Alexa, Will I Be Able to Patent My Artificial Intelligence Technology This Year?

The patentability of artificial intelligence (AI) has been increasingly scrutinized in light of the surge in AI technology development and the ambiguity regarding the interpretation of software-related patents. The Federal Circuit has gradually refined the criteria for determining subject matter eligibility for software-related patents, and based in part on such jurisprudence, earlier this year the U.S. Patent and Trademark Office (USPTO) released revised guidance on examining patent subject matter eligibility under 35 U.S.C. §101. See 2019 Revised Patent Subject Matter Eligibility Guidance, 84 Fed. Reg. 50 (Jan. 7, 2019). Considering the advances in AI technology and intellectual property law, how do these recent developments shape the outlook of AI patentability?

Current USPTO Treatment of AI



The USPTO defines “AI” as including artificial intelligence type computers, digital data processing systems, corresponding data processing methods, products for emulation of intelligence, “(i.e., knowledge based systems, reasoning systems, and knowledge acquisition systems),” systems for reasoning with uncertainty, adaptive systems, machine learning systems, and artificial neural networks. U.S. Patent and Trademark Office, Class 706, Data Processing—Artificial Intelligence (January 2011). However, AI technologies may also be assigned to one of dozens of other software-related classes, and if so, patent applications on such technologies may have varied outcomes.

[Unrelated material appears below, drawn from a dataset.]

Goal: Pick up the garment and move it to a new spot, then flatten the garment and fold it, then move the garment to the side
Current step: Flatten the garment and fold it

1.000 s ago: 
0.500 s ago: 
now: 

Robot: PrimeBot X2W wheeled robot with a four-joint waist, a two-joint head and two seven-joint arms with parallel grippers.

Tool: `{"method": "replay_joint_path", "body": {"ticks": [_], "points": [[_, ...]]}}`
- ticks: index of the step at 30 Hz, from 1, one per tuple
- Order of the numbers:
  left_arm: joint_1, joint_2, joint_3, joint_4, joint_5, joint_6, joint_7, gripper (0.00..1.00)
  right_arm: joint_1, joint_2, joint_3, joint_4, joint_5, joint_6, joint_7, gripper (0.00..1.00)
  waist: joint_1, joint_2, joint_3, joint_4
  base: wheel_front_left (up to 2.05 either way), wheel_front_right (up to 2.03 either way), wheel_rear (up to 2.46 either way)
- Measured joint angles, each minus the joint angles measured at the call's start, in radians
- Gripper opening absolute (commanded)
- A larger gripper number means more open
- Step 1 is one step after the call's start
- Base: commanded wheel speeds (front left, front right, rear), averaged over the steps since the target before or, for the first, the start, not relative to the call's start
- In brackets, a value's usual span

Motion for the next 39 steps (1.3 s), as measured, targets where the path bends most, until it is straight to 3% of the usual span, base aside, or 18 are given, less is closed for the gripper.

For example, Class 706 encompasses art unit 2121, which examines patent applications related to “Data Processing: Generic Control Systems or Specific Applications,” and art unit 2129, which examines patent applications related to “Data Processing: Artificial Intelligence.” U.S. Patent and Trademark Office, Classes Arranged by Art Unit: Art Units 1764-2691 (last visited Feb. 19, 2019). Art units 2121 and 2129 are assigned to different supervisory patent examiners, and according to LexisNexis PatentAdvisor, art unit 2121 has an allowance rate of 72.7 percent, while art unit 2129 has an allowance rate of 80.4 percent. U.S. Patent and Trademark Office, TC 2100 Management Roster (last visited Feb. 19, 2019). Since an application’s assigned art unit may depend on the details of the technology and wording of the specification and claims, the potential for different allowance rates highlights one of the reasons that careful drafting of AI patent applications is crucial.

Moreover, as noted by legal commentators in a recent USPTO conference on AI, the USPTO may be paying more attention to AI patents pursuant to the Federal Circuit’s interpretation of Electric Power Group v. Alstom S.A., 830 F.3d 1350 (Fed. Cir. 2016). See Artificial Intelligence: Intellectual Property Policy Considerations, Conference at the U.S. Patent and Trademark Office (Jan. 31, 2019). In Electric Power Group, claims directed to systems and methods for monitoring the performance of an electric power grid were held ineligible under §101 as a result of “merely requiring the selection and manipulation of information.” Id. at 1354-55. The Federal Circuit noted that “we have treated analyzing information by steps people go through in their minds, or by mathematical algorithms, without more, as essentially mental processes within the abstract-idea category.” Id. at 1354. If the USPTO follows an Electric Power Group interpretation of an abstract idea, the careful wording of AI patent applications may be increasingly important in ensuring such applications are allowed. Indeed, recent case law interpreting §101 draws attention to the significance of thoughtful drafting of AI patents.